Math Genius Johnny Depp: Middle America Doesn’t Appreciate ‘Intelligent Films’

by John Nolte

Johnny Depp is pretty sure Middle America’s stupid, but I don’t know of anyone in Middle America stupid enough to squander $45 million plus the cost of advertising to adapt an unpublished Hunter S. Thompson novel after “Fear and Loathing in Las Vegas”  (also a Thompson adaptation) failed to hit $11 million at the box office.

Via Fox Nation:

“The Rum Diary” is currently doing mediocre at the box office, but Depp says the money issue doesn’t matter to him.

“No, God no, no,” the actor explains. “It’s always a crapshoot, and really if you have that in your head while you’re making a movie the process would become something very different. No, I couldn’t give a rat’s arse really, not really.”

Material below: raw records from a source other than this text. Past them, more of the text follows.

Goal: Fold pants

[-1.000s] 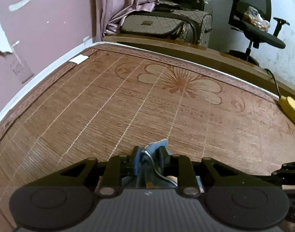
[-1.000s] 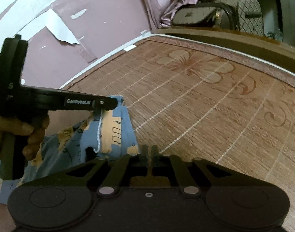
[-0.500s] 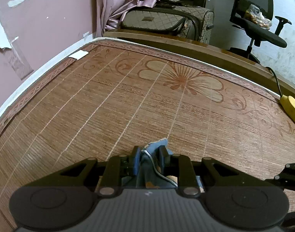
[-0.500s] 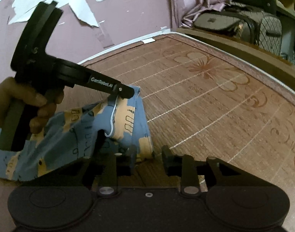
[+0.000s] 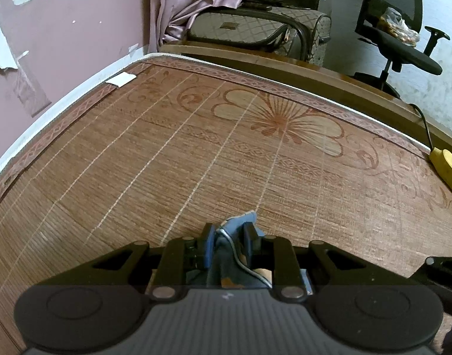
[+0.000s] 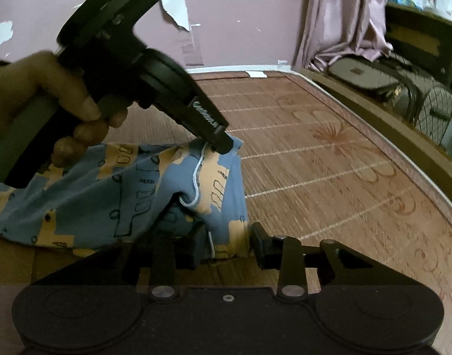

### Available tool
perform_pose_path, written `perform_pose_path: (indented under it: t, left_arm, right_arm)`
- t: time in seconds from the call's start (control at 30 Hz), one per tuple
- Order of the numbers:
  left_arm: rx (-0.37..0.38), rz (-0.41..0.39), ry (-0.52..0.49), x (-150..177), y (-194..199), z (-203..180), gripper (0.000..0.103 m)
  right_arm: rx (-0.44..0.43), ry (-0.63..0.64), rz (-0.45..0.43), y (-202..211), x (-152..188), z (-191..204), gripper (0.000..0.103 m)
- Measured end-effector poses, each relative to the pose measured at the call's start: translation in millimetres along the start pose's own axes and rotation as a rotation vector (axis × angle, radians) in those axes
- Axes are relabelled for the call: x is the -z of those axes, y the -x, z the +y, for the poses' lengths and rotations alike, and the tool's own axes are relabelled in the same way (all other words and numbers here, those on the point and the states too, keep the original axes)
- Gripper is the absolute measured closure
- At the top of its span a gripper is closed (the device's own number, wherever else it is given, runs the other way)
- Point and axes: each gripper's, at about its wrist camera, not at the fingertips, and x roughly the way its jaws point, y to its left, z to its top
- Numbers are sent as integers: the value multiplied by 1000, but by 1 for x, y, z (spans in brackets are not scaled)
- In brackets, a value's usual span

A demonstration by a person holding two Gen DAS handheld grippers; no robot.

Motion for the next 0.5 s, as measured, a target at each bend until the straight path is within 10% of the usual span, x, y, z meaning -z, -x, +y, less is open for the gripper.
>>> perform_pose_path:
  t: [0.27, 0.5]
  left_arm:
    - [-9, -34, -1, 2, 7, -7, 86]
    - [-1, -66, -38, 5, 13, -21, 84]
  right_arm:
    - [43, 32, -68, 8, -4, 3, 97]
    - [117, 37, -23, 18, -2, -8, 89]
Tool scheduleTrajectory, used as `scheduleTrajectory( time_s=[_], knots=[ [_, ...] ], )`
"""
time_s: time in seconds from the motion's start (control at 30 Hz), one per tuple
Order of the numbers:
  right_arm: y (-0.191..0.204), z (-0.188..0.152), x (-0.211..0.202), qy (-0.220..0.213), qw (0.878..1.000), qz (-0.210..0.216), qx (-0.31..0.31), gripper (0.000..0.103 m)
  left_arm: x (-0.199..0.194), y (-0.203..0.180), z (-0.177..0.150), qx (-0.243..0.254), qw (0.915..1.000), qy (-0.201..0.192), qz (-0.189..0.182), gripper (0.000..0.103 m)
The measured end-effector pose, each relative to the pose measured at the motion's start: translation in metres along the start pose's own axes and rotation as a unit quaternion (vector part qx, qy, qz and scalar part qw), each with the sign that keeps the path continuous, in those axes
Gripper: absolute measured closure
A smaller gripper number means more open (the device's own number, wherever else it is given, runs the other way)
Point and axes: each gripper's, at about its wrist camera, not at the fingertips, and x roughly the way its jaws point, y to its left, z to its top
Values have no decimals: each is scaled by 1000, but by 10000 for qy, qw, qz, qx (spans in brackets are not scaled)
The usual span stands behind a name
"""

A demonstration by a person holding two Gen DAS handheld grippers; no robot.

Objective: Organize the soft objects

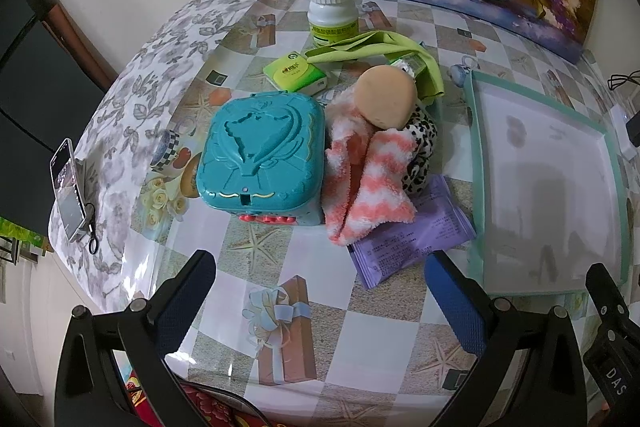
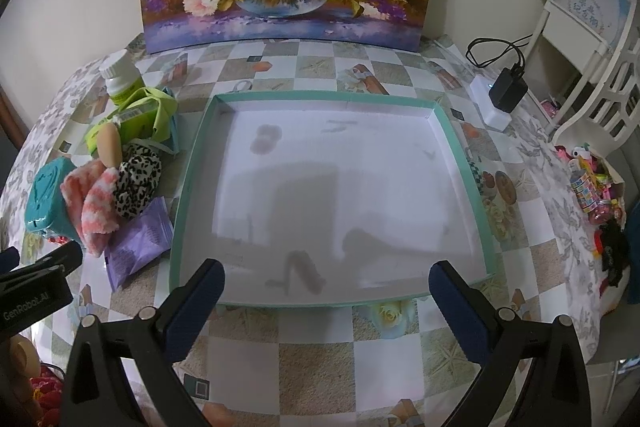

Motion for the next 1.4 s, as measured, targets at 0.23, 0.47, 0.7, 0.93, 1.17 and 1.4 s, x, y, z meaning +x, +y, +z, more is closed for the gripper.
scheduleTrajectory(
  time_s=[0.23, 0.47, 0.7, 0.93, 1.17, 1.4],
  knots=[
    [-1, 1, 0, 23, 10000, 13, -6, 0, 0, 0, 0, 16, 10000, 5, -3, 0],
    [0, 1, 1, 55, 10000, 29, -12, 0, 1, -2, 0, 37, 10000, 12, -7, 0],
    [0, 1, 1, 83, 10000, 43, -23, 0, 1, -2, 0, 36, 10000, 12, -4, 0],
    [1, 1, 1, 102, 9999, 49, -30, 0, 1, -2, -1, 40, 10000, 14, -4, 0],
    [1, 1, 2, 127, 9999, 61, -42, 0, 3, -5, -2, 65, 10000, 16, -3, 0],
    [0, 1, 2, 137, 9999, 65, -46, 0, 3, -5, -3, 62, 10000, 19, -1, 0]
  ],
)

Depp has a long-term view of the film, saying, “I believe that this film, regardless of what it makes in, you know, Wichita, Kan., this week — which is probably about $13 — it doesn’t make any difference. I believe that this film will have a shelf life. I think it will stick around and people will watch it and enjoy it.”

[...]

“It’s something that will be more appreciated over here, I think. Because it’s — well, I think it’s an intelligent film — and a lot of times, outside the big cities in the states, they don’t want that,” Depp said.

And with that statement, Johnny Depp proves himself to be an ignorant bigot so bitter towards Middle America he doesn’t even understand how the American box office works.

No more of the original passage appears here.